### Data extract

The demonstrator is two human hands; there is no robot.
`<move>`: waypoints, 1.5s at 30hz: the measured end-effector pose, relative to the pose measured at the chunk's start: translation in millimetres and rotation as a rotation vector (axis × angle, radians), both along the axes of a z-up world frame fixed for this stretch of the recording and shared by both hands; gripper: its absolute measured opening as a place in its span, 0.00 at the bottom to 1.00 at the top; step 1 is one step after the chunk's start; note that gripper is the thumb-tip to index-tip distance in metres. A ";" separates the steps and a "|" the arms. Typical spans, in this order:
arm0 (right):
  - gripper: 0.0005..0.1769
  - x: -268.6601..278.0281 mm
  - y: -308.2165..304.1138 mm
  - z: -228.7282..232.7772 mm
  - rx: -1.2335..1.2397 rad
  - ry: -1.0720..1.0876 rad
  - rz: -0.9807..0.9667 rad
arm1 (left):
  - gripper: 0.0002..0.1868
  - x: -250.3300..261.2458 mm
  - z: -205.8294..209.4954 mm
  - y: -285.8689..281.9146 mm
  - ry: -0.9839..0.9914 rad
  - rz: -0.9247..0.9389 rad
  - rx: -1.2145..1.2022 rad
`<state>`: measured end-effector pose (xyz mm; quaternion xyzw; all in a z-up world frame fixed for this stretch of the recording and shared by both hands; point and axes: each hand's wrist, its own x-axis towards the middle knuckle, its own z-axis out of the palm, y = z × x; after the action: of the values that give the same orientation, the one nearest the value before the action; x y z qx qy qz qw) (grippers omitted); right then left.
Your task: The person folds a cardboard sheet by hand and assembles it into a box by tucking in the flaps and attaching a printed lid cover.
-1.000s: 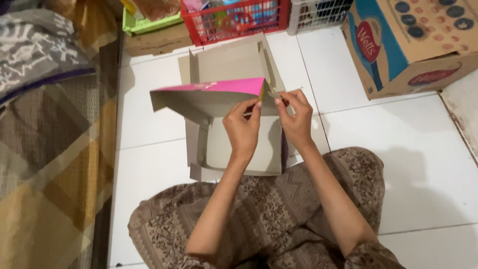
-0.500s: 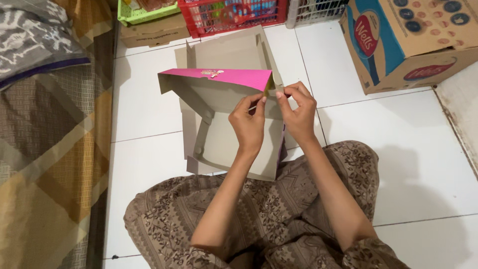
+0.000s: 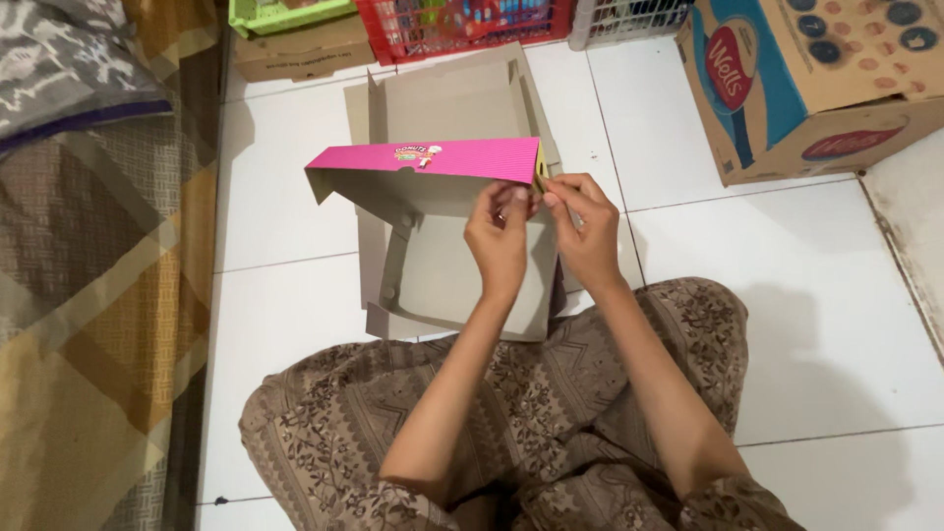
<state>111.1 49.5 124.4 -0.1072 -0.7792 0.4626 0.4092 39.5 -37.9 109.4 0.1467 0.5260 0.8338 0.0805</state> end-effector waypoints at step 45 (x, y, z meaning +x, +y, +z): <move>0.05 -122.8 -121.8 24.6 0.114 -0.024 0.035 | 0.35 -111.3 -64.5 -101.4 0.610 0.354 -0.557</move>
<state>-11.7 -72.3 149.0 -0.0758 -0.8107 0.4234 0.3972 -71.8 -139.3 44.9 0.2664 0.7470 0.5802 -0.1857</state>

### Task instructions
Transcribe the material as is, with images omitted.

### Solution
The demonstrator is two human hands; there is no robot.
`<move>`: waypoints, 1.5s at 30hz: the measured end-effector pose, relative to the pose measured at the chunk's start: translation in millimetres and rotation as a rotation vector (axis × angle, radians), both along the axes of a z-up world frame fixed for this stretch of the recording and shared by both hands; gripper: its absolute measured opening as a place in its span, 0.00 at the bottom to 1.00 at the top; step 1 is one step after the chunk's start; note that gripper is the thumb-tip to index-tip distance in metres. A ";" separates the steps and a "|" the arms. Typical spans, in this order:
arm0 (right):
  - gripper: 0.0005..0.1769
  - x: -268.6601..278.0281 mm
  - y: -308.2165..304.1138 mm
  - z: -228.7282..232.7772 mm
  - rx: -1.2335..1.2397 rad
  - ry: -1.0720..1.0876 rad
  - rz: -0.9807..0.9667 rad
arm1 (left):
  - gripper: 0.0002..0.1868
  - x: -250.3300..261.2458 mm
  - z: -205.8294..209.4954 mm
  - y: -285.8689..281.9146 mm
  - ry: -0.9839..0.9914 rad
  - rz: -0.9247..0.9389 rad
  - rx: -1.2145..1.2022 rad
`<state>`: measured end-effector pose (xyz mm; quaternion xyzw; all in a z-up world frame fixed for this stretch of the recording and shared by both hands; point and axes: each hand's wrist, its own x-axis towards the middle knuckle, its own z-axis out of the palm, y = z × x; after the action: of the values that give the same orientation, the one nearest the value before the action; x y z qx qy qz qw) (grippers omitted); right then left.
Your task: The person folds a cardboard sheet by hand and assembles it into a box by tucking in the flaps and attaching a printed lid cover.
-1.000s: 
-0.500s: 
+0.000s: 
<state>111.1 49.5 124.4 -0.1072 -0.7792 0.4626 0.4092 39.5 -37.9 109.4 0.1467 0.5260 0.8338 0.0805</state> end-effector waypoints at step 45 (x, y, z meaning +x, +y, +z): <move>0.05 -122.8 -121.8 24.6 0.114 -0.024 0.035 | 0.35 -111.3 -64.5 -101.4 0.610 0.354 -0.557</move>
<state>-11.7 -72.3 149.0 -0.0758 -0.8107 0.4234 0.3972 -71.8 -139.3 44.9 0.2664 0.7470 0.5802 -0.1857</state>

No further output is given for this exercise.